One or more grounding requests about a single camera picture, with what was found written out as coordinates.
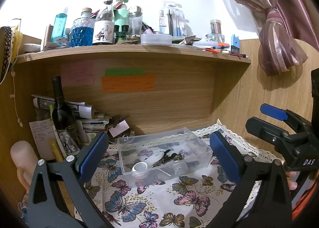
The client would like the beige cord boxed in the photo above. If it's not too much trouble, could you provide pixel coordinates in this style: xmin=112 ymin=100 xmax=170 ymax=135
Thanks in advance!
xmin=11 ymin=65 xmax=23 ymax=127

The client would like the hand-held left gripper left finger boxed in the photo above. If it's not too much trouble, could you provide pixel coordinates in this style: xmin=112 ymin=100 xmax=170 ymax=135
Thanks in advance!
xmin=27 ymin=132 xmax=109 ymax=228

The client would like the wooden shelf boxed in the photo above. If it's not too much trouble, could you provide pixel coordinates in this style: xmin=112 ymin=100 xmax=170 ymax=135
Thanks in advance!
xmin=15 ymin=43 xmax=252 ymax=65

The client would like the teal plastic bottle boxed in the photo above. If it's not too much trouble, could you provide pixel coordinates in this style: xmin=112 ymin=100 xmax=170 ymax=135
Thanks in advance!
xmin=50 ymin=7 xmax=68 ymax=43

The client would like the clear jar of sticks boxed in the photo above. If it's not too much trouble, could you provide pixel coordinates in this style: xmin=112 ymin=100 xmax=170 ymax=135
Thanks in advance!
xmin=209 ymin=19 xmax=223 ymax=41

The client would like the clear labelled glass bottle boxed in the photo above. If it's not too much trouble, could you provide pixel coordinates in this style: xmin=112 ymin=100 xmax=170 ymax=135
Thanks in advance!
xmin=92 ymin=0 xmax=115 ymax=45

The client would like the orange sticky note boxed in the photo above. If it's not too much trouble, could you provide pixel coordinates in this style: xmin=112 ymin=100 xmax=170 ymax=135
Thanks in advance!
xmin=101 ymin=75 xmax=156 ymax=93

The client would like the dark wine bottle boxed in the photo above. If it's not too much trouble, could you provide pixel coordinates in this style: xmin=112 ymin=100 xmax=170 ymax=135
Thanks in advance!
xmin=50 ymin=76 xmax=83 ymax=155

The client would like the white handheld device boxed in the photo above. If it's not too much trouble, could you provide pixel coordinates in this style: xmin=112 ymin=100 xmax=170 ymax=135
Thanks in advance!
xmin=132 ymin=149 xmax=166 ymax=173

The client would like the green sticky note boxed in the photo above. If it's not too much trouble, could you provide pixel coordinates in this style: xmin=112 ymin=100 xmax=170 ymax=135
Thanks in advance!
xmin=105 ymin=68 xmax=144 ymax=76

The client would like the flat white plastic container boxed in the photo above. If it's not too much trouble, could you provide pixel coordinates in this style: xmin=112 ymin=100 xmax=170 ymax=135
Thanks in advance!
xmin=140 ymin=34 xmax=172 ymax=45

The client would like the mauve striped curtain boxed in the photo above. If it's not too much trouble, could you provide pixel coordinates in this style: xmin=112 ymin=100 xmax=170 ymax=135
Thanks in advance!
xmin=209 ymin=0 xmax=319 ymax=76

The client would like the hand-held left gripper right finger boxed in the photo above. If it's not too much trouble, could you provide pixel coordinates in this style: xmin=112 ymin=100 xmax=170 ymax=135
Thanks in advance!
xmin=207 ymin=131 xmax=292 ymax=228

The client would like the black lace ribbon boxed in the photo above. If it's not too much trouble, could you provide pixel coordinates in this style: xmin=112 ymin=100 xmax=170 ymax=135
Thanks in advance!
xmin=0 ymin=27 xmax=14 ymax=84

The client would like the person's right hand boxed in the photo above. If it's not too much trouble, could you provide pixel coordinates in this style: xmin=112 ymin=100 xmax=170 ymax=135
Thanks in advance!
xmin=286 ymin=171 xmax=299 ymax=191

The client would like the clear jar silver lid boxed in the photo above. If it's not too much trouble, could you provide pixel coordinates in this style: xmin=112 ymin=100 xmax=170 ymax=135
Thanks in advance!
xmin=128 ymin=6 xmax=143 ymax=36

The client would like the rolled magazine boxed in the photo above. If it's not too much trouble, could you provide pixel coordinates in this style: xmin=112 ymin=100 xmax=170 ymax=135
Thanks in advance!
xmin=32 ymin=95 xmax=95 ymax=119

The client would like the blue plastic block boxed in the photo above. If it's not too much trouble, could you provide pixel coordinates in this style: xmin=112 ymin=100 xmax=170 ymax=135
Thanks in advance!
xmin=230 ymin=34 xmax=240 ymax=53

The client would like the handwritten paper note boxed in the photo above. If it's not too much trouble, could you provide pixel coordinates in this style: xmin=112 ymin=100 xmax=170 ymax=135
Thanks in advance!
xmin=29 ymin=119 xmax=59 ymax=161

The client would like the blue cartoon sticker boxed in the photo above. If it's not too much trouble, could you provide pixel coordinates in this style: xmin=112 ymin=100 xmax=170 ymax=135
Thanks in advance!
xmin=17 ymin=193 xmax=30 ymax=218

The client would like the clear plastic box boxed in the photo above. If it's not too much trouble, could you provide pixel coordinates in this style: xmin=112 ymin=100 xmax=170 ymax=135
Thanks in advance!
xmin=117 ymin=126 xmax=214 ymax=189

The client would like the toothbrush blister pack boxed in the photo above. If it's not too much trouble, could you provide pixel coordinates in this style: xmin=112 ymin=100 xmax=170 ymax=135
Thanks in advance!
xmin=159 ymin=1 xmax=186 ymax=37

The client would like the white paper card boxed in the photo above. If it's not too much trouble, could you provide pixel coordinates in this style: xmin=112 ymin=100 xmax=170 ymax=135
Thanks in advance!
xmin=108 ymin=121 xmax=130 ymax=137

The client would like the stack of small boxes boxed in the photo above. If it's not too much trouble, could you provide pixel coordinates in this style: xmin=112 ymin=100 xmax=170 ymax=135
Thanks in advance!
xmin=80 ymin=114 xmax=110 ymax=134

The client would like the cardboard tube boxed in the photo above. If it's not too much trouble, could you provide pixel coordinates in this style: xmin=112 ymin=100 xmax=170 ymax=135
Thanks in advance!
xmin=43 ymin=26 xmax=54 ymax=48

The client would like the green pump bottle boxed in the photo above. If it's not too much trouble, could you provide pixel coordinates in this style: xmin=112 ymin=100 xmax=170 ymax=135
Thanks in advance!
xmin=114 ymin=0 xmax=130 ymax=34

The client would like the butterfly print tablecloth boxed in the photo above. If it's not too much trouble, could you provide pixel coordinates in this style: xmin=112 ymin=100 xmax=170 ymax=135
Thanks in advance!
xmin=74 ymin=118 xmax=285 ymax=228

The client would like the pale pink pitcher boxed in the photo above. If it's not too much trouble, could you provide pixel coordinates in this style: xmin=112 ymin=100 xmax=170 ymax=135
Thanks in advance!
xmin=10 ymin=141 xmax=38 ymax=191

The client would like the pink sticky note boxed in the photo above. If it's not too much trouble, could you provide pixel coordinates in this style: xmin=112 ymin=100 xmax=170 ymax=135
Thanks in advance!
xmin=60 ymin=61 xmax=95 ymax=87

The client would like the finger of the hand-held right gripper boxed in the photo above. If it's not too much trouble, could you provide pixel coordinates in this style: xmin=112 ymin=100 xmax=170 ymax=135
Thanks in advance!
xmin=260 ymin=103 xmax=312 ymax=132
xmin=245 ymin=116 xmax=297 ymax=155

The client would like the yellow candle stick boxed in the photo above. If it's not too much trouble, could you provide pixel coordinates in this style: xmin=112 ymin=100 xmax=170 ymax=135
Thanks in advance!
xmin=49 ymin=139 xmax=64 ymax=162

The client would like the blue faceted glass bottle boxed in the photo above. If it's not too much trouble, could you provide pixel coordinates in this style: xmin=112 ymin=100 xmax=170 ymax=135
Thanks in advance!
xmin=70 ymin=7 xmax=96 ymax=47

------------

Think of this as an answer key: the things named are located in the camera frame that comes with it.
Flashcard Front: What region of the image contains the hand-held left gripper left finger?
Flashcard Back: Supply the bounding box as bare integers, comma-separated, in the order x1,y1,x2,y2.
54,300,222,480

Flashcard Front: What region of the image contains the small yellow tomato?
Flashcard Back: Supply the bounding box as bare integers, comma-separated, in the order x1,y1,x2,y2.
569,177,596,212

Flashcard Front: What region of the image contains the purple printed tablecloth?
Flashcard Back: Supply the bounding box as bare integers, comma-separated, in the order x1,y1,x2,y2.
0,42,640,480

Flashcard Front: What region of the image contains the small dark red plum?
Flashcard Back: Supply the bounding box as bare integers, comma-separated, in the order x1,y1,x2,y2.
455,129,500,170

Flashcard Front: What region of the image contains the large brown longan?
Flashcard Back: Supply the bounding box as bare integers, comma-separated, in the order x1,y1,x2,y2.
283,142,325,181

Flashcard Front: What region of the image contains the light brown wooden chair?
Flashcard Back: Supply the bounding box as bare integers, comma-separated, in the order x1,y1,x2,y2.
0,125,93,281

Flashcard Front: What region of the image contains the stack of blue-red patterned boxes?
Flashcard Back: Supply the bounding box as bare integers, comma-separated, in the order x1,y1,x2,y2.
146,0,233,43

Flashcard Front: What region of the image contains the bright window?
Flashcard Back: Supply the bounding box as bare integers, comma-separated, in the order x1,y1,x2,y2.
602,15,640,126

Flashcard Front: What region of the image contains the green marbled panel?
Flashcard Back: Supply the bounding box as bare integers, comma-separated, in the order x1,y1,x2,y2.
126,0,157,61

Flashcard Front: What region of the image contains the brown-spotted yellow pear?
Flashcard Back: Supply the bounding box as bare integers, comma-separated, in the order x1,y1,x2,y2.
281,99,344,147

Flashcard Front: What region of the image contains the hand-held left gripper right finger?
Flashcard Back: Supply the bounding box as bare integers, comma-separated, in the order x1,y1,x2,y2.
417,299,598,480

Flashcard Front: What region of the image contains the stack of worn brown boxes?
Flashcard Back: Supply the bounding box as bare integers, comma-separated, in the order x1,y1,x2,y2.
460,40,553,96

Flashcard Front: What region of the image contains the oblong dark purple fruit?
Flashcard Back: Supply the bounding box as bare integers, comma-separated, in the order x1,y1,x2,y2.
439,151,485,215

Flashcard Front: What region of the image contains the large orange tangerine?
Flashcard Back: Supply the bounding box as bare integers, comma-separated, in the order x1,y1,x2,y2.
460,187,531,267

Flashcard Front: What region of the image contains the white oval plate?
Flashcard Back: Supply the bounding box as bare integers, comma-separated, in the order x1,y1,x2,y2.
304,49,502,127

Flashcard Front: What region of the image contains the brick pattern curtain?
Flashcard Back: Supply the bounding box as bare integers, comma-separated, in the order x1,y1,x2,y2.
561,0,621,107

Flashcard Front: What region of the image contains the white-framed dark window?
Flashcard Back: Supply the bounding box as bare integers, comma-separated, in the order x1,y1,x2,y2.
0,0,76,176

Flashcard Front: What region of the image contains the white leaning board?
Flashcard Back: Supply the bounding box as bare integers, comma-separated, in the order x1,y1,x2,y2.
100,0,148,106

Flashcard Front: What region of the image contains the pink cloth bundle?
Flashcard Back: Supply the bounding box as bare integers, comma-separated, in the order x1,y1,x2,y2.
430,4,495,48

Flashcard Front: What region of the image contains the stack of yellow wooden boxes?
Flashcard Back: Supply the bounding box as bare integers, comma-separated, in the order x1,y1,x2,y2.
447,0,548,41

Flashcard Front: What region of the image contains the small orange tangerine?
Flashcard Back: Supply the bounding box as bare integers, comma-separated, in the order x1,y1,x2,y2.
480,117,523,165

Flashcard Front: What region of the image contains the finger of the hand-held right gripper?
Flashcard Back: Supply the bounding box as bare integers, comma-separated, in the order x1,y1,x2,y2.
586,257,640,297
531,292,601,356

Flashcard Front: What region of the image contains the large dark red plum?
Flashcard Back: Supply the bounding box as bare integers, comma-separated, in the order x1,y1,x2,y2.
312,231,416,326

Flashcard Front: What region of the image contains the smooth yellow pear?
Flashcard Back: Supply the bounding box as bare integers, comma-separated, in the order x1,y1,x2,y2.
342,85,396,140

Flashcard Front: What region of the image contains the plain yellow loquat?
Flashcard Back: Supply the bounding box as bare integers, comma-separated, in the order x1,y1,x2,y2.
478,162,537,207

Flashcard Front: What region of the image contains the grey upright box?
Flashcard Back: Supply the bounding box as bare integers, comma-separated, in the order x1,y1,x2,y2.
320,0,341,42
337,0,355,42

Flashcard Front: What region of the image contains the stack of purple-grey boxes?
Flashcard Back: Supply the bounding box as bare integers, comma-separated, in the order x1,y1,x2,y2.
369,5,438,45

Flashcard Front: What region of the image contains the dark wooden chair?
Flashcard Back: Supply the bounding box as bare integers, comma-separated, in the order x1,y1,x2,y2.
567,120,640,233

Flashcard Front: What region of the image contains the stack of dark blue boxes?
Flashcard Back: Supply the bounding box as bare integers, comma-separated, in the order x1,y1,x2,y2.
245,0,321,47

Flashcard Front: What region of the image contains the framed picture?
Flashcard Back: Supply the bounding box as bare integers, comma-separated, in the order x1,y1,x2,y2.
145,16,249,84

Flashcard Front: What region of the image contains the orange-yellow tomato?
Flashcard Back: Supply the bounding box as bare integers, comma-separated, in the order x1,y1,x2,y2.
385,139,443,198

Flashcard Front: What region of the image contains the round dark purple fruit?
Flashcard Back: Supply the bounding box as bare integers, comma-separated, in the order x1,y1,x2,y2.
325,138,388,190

------------

* [EXERCISE PROMPT]:
Every line with the word "curtain" in it should be copied from the listing above.

* [FINISHED TASK]:
The client would like the mauve striped curtain boxed in the photo above. If it's not too much trouble, could you provide pixel coordinates in this style: xmin=112 ymin=100 xmax=170 ymax=135
Flashcard Front: What region of the image contains the brick pattern curtain?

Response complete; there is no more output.